--- Task to complete ---
Skip every picture, then write out exactly the lines of the listing below from the line that contains "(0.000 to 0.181" through the final line.

--- Stored data ---
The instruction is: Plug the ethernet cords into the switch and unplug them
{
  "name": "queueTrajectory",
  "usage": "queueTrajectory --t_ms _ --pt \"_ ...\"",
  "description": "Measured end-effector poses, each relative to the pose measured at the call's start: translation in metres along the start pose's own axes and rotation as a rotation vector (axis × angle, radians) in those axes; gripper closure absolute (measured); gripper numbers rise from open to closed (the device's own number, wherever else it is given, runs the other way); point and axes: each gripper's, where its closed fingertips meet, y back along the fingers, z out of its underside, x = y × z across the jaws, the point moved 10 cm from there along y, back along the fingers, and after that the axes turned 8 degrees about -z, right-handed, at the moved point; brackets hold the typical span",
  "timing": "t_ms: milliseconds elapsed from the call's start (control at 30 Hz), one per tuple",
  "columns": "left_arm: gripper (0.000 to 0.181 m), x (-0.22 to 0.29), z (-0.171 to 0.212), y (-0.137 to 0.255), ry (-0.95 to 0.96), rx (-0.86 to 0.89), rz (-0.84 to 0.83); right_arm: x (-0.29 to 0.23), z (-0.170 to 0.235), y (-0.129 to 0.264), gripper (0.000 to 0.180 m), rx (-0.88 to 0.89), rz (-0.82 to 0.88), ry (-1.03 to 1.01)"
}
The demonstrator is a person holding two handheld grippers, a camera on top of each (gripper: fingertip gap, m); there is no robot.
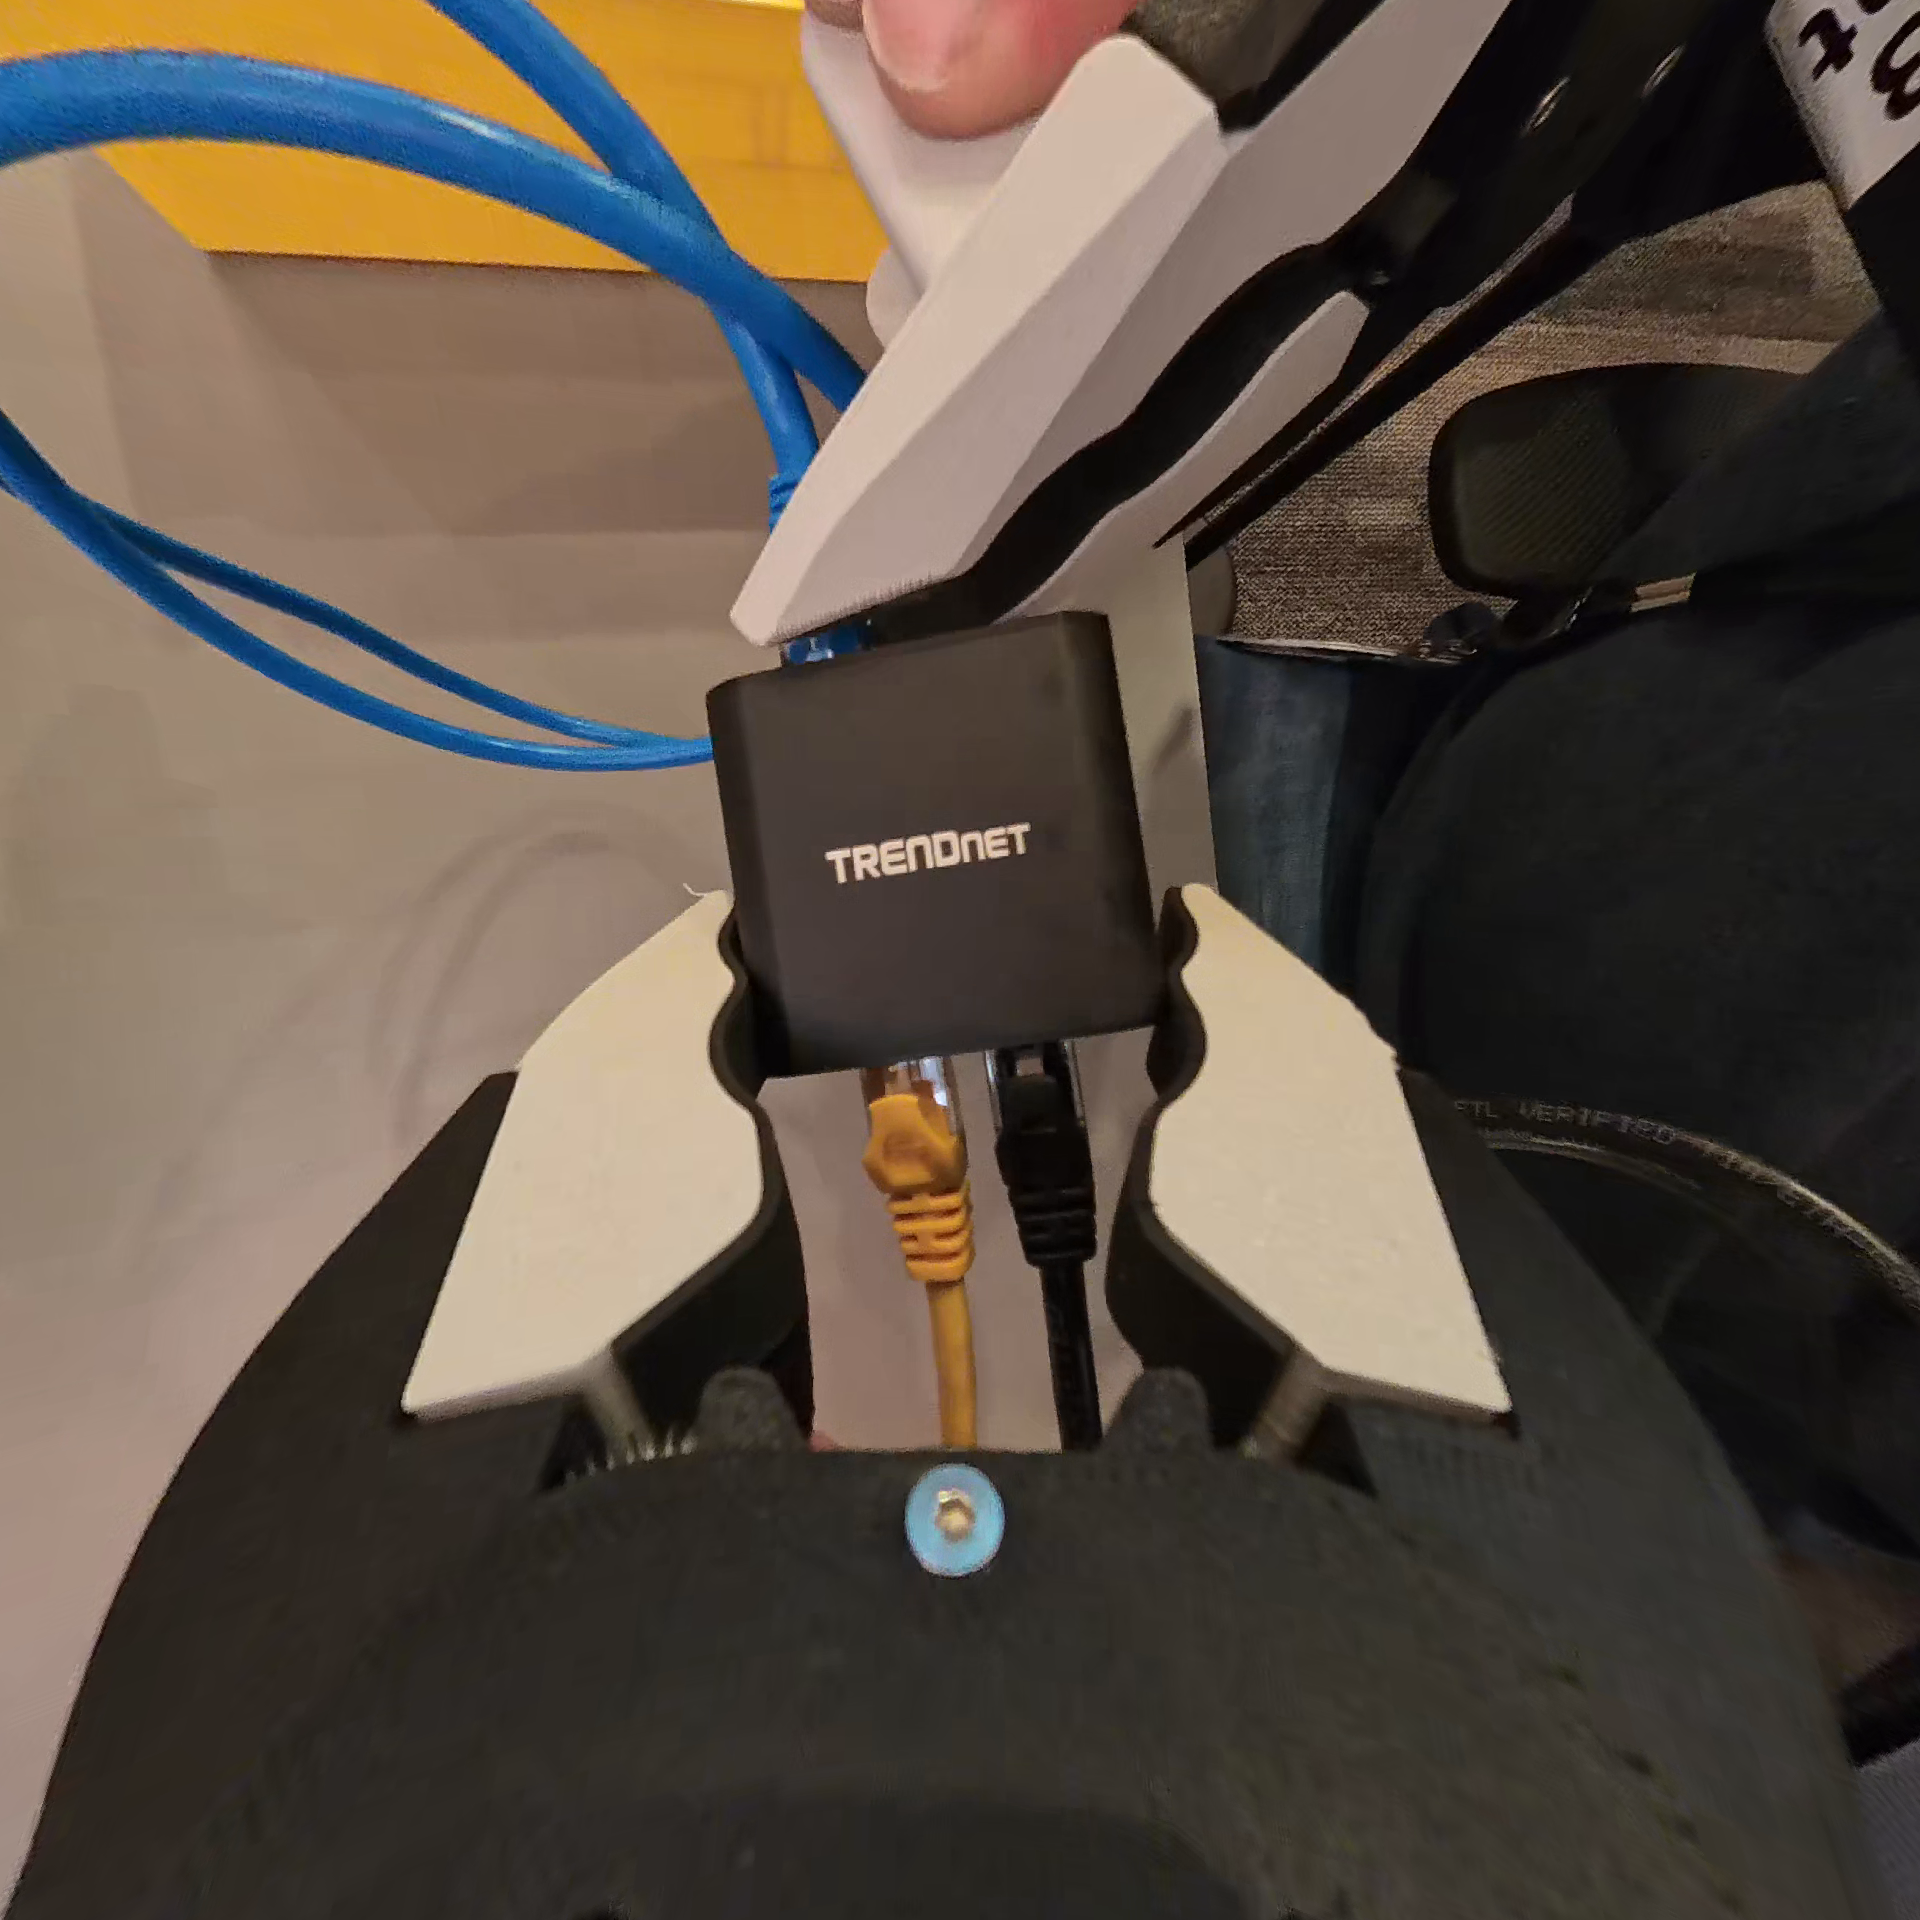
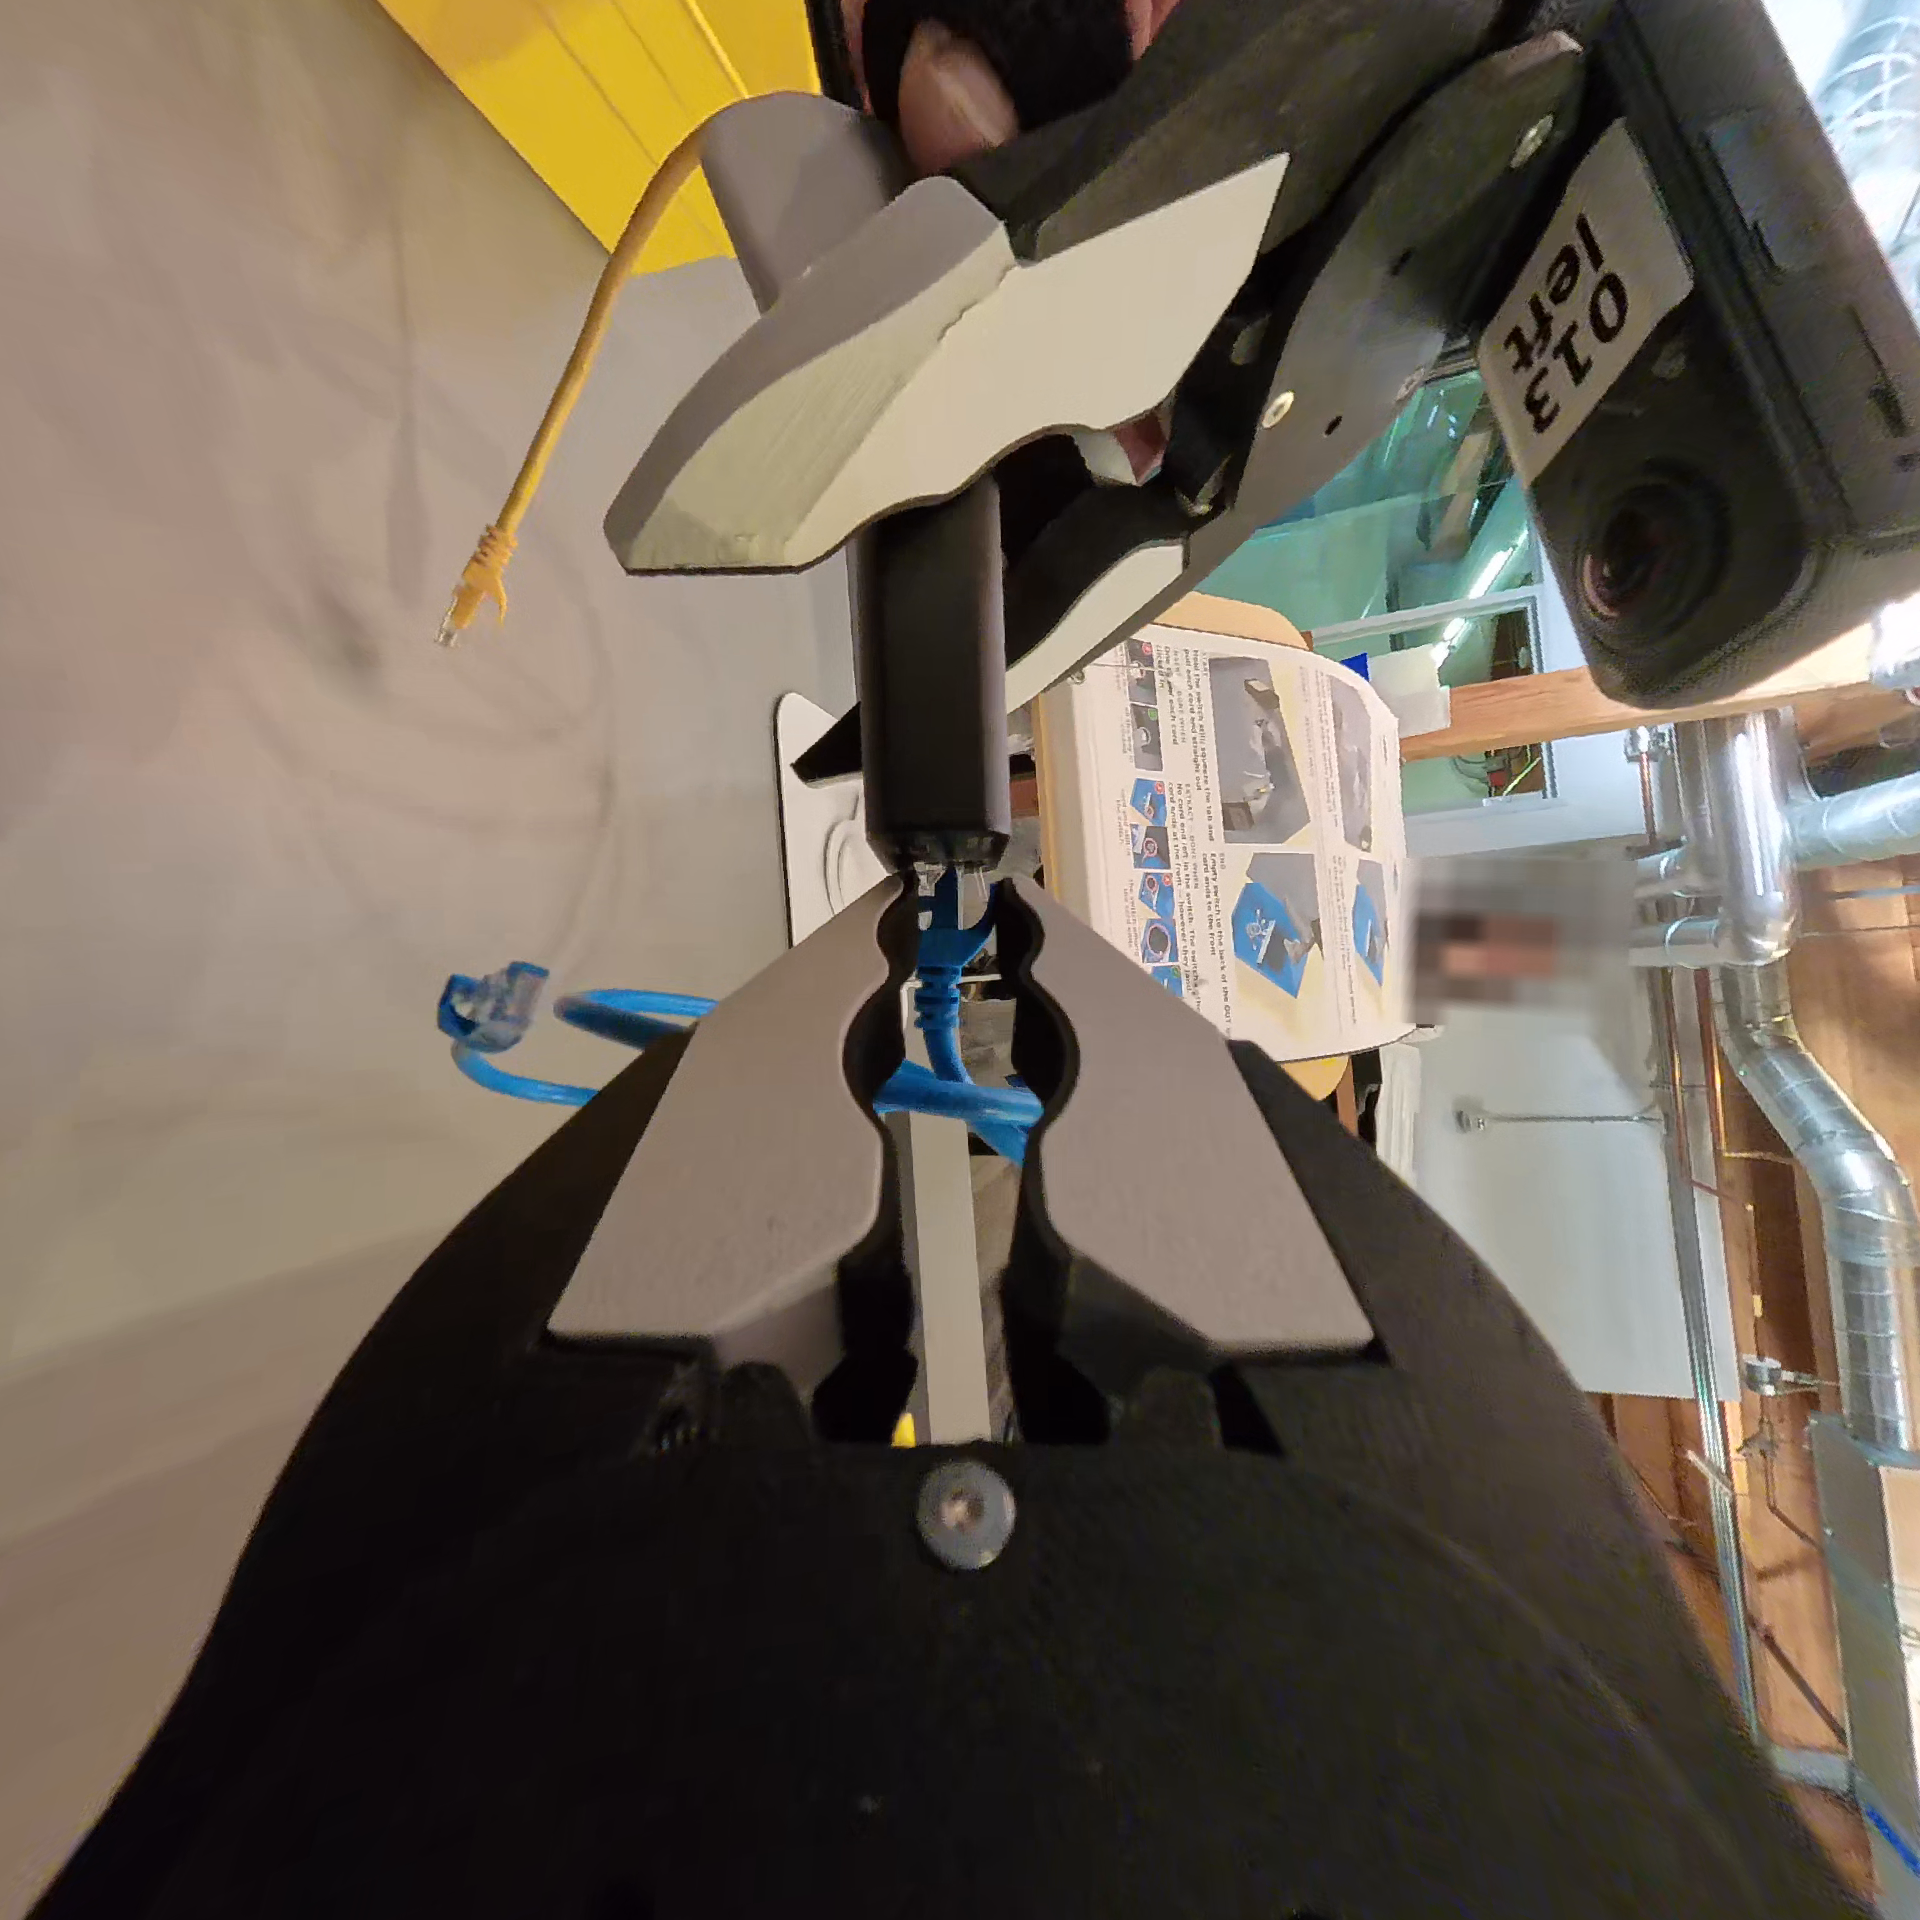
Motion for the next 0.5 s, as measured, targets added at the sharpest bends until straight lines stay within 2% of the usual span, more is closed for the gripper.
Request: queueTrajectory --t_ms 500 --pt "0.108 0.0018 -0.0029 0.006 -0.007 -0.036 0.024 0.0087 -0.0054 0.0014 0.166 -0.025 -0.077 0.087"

--- Exercise response ---
  "columns": "left_arm: gripper (0.000 to 0.181 m), x (-0.22 to 0.29), z (-0.171 to 0.212), y (-0.137 to 0.255), ry (-0.95 to 0.96), rx (-0.86 to 0.89), rz (-0.84 to 0.83); right_arm: x (-0.29 to 0.23), z (-0.170 to 0.235), y (-0.129 to 0.264), gripper (0.000 to 0.180 m), rx (-0.88 to 0.89), rz (-0.82 to 0.88), ry (-1.03 to 1.01)"
}
The demonstrator is a person holding two handheld grippers, a camera on top of each (gripper: fingertip gap, m); there is no robot.
Motion for the next 0.5 s, as measured, targets added at the sharpest bends until straight lines stay within 2% of the usual span, more is closed for the gripper.
Request: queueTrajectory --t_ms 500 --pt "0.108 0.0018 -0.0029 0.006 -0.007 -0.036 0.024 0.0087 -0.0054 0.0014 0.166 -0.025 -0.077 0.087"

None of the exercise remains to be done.